§ **PROBLEM DETAILS**
Please report every line of the listing below that has the word "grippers" in it.

§ **THE DATA**
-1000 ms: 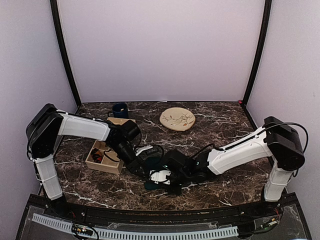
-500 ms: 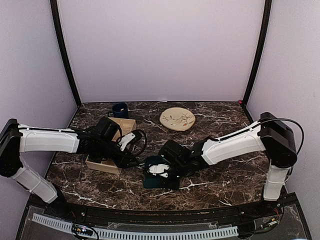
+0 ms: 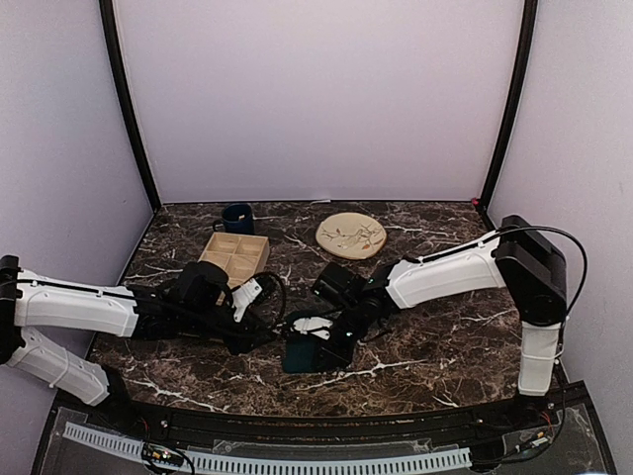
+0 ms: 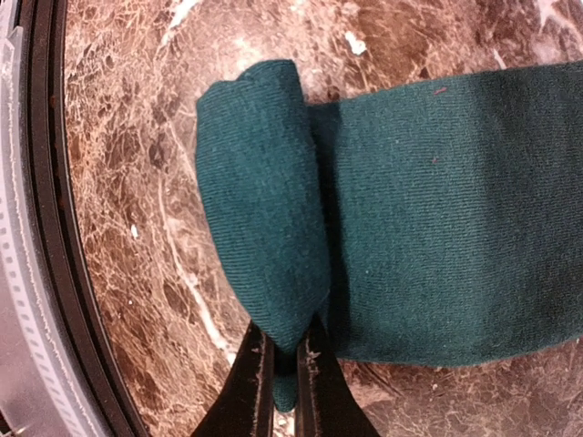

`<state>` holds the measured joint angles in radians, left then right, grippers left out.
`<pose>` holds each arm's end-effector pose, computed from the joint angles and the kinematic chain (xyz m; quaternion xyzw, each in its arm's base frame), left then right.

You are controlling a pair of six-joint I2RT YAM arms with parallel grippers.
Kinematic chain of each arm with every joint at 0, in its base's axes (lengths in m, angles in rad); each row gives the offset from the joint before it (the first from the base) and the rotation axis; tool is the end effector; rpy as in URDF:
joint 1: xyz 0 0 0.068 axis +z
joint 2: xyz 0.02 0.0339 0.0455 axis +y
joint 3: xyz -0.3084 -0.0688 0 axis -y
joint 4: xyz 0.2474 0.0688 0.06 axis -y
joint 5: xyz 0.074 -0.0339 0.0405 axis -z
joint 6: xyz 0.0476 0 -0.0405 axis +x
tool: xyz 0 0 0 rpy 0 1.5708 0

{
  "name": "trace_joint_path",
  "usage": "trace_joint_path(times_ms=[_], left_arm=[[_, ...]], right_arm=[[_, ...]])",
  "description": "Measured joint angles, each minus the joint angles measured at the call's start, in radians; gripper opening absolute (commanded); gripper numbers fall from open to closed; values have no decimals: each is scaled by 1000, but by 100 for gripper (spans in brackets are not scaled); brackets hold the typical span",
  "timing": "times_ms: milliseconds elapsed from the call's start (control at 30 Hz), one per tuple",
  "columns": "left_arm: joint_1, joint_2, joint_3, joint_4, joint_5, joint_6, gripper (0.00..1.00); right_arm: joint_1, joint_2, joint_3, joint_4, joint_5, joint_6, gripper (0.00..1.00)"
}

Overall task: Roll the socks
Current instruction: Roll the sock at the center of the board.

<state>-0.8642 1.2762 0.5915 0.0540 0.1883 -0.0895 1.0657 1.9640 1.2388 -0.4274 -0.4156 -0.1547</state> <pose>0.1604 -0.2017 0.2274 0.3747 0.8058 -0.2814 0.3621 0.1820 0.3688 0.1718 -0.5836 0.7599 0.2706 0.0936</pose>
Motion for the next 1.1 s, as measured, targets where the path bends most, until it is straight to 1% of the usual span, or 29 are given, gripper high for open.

§ **PROBLEM SOLUTION**
`<state>` holds the measured joint angles in radians, left then right, grippers left out.
You are controlling a pair of six-joint I2RT YAM arms with parallel grippers.

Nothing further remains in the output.